Editor’s Note: For a perspective on Regulations.gov and the Federal Register from a Public Member of the Administrative Conference of the United States (ACUS), please see here and here.  With respect to the Sunlight Foundation’s observation that exclusion of independent agencies from the regulatory review Executive Order harms transparency, the NGO is correct.  For more information on the President’s unquestionable authority to require OMB review of independent agecnies, please see here.

From: Sunlight Foundation

Regulations.gov Continues to Improve, but Still Has Potential for Growth

by Andrew Pendleton

This release brings several new features that further this goal. Styling on many document pages has been significantly improved, making it much easier to read both rule and comment text. The presentation of metadata has also been made cleaner, so researchers can more easily find identifiers that help them connect a particular rule to related documents on other websites, such as FederalRegister.gov or RegInfo.gov. New panes have also been added to help users understand the public participation that has occurred so far in a given rulemaking, and to more easily recognize opportunities for further participation.

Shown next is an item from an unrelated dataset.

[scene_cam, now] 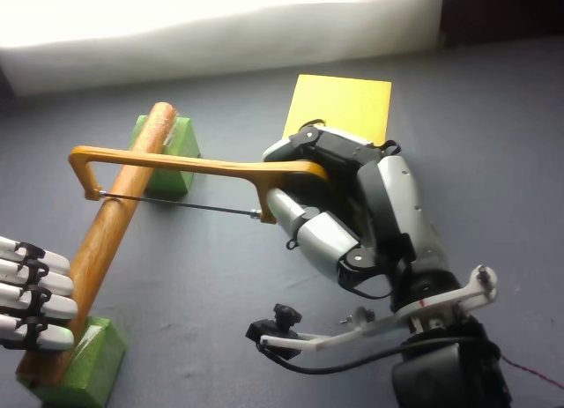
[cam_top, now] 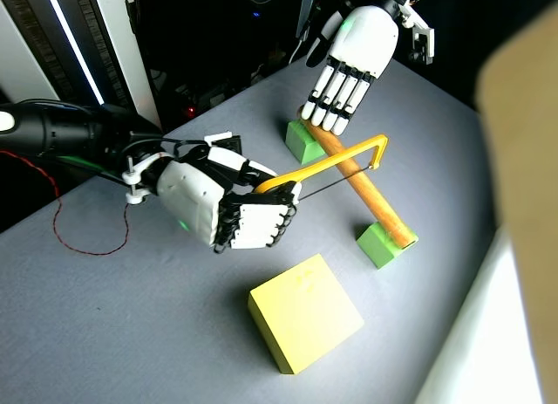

Of course, since last year’s release of the Regulations.gov API, Regulations.gov is more than just an informational website; it has also become a data provider that now facilitates a variety of third-party participation and analysis tools, as their Developers page now highlights. One such tool is Sunlight’s recently-released Docket Wrench, which uses Regulations.gov data to explore questions of corporate and public influence in the federal regulatory process. Docket Wrench evolved from two years’ worth of effort exploring the possibilities of analysis on federal regulatory comment data, and we believe the time we’ve spent building it has given us a unique perspective on the avenues of research this data makes available, as well as the opportunities for further growth and improvement in regulatory comment data going forward.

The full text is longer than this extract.